What the exercise asks = Nothing but the lines from the one containing "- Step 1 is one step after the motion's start" through the one containing "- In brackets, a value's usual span", both included, should be given again, each exactly as written below.
-------- Data for the task --------
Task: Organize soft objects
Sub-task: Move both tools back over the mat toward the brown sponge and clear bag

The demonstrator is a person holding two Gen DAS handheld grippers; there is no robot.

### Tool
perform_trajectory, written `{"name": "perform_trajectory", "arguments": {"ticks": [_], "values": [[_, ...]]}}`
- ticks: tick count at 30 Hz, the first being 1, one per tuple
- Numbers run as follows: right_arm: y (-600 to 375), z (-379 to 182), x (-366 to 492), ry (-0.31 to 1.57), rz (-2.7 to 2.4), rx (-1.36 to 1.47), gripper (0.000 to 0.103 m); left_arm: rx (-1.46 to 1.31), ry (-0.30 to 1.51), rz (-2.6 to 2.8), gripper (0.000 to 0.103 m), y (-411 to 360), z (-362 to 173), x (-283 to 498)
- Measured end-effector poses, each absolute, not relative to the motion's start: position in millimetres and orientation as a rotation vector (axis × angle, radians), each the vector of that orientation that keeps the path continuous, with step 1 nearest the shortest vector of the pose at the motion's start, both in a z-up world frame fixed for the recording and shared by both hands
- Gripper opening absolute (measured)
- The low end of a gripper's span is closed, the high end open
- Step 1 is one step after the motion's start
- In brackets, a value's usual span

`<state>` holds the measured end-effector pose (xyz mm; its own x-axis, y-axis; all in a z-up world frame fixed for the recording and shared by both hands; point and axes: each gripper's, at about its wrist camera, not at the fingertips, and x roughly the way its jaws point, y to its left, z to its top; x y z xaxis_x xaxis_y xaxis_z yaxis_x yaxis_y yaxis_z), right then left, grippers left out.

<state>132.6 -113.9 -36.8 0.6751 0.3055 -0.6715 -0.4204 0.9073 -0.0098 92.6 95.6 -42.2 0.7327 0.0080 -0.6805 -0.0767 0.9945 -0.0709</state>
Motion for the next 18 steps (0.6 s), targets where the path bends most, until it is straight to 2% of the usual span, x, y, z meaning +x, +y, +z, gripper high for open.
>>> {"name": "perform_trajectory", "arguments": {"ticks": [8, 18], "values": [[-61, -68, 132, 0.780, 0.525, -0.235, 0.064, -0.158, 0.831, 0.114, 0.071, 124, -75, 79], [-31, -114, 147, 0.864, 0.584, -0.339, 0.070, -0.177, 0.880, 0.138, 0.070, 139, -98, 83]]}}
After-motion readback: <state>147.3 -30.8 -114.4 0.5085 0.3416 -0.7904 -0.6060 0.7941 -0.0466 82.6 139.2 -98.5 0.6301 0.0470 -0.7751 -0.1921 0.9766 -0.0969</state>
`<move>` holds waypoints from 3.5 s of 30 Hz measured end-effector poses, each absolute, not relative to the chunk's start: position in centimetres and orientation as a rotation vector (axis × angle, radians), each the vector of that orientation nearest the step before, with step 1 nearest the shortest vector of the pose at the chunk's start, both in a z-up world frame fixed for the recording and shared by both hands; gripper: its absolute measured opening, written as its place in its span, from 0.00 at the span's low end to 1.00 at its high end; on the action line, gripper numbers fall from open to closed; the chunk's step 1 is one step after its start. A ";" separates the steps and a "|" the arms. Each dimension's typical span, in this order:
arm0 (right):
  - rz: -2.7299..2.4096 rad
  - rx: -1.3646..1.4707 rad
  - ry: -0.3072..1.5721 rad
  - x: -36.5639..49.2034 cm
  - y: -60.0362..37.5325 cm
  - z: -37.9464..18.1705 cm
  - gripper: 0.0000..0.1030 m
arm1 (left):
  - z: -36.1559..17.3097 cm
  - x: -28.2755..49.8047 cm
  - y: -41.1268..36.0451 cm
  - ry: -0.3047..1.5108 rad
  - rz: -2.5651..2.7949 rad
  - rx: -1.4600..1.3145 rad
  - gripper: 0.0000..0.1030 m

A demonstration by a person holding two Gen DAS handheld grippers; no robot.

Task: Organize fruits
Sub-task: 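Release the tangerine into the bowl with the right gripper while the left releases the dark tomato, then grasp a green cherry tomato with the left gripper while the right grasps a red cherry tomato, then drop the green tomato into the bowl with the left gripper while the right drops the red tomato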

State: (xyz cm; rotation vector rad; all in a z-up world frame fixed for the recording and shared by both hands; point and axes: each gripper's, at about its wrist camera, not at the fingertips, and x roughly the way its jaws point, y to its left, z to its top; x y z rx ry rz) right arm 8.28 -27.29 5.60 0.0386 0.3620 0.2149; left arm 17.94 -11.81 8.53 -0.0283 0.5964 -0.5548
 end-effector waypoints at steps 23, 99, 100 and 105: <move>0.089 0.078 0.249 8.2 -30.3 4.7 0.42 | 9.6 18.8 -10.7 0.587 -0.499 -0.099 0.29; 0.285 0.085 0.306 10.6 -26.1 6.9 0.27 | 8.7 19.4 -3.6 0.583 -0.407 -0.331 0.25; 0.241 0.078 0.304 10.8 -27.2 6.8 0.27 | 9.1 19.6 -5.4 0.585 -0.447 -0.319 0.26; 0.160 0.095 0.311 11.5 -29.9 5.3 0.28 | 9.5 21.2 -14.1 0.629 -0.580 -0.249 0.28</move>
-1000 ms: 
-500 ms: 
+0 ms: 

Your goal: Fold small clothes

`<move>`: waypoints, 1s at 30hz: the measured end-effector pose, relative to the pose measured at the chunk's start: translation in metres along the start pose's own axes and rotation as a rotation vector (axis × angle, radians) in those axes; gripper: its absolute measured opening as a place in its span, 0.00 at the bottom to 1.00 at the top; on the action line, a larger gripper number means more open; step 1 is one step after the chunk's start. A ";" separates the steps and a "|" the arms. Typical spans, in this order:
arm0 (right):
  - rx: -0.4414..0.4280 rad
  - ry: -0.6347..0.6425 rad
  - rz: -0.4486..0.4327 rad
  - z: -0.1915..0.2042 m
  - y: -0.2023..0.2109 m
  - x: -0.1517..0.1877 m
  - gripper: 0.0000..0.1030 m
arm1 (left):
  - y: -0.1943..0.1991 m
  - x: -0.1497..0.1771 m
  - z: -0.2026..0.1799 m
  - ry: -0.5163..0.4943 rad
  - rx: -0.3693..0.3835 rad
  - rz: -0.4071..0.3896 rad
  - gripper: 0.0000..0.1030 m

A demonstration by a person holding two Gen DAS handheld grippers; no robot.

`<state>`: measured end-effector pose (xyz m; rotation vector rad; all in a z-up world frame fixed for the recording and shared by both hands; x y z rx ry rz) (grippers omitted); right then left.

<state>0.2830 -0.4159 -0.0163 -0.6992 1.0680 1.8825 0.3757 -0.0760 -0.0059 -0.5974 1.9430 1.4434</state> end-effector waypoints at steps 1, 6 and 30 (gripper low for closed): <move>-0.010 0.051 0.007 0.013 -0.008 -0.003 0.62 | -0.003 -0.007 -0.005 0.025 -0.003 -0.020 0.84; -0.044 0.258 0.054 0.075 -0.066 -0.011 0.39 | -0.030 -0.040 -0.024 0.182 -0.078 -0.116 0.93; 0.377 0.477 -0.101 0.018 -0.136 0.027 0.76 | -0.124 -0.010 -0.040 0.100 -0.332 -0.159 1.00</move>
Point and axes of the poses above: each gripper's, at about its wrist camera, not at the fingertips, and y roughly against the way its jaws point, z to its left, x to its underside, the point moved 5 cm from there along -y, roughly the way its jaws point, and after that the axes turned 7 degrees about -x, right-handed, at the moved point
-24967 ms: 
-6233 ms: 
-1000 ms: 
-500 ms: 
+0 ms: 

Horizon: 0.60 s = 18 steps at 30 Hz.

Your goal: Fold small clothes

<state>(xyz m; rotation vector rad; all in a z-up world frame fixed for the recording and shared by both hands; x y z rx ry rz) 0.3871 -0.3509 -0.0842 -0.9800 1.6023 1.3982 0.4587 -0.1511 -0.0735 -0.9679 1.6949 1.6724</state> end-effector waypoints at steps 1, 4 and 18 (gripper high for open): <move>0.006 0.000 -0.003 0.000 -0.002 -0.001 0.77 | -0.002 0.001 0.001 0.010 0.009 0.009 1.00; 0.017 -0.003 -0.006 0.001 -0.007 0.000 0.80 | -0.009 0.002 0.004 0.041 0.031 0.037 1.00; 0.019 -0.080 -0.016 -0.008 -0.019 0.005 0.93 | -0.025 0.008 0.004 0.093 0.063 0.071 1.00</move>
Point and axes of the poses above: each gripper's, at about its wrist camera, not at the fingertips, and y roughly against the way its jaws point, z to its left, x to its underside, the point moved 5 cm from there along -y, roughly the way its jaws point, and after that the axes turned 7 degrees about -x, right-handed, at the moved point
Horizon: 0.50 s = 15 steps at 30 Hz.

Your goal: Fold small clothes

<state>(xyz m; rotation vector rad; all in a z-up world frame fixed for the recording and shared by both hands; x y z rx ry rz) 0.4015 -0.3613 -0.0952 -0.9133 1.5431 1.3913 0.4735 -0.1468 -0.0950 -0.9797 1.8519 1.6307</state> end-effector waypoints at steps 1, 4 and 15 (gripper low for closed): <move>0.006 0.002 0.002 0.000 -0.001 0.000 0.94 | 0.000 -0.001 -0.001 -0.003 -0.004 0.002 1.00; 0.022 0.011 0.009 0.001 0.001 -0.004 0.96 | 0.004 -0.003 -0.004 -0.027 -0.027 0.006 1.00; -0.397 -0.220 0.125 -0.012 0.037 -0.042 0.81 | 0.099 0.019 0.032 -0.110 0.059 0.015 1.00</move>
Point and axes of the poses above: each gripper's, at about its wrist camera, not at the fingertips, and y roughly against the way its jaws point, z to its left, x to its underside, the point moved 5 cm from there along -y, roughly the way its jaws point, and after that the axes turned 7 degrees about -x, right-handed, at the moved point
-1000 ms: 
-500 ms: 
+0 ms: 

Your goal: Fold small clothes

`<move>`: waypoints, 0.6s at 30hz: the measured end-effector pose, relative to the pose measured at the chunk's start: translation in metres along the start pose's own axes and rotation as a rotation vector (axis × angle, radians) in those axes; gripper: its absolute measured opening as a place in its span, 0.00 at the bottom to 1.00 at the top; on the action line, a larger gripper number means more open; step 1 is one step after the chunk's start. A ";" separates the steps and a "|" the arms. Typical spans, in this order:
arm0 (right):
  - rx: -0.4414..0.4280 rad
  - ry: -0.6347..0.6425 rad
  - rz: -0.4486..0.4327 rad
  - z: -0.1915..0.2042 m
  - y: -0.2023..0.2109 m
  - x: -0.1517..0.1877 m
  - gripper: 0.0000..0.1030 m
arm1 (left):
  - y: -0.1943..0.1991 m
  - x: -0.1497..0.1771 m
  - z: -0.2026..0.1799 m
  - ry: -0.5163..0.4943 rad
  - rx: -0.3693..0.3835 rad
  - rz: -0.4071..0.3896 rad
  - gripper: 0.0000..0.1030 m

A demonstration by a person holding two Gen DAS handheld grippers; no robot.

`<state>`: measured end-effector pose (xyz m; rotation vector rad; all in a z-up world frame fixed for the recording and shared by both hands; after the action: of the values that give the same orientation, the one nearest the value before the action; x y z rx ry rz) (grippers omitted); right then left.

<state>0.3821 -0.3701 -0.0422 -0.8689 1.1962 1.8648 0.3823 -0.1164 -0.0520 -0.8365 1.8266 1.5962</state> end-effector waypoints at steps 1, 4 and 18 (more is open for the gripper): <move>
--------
Problem solution =
- Step 1 is one step after the motion's start
- In brackets, a value's usual span

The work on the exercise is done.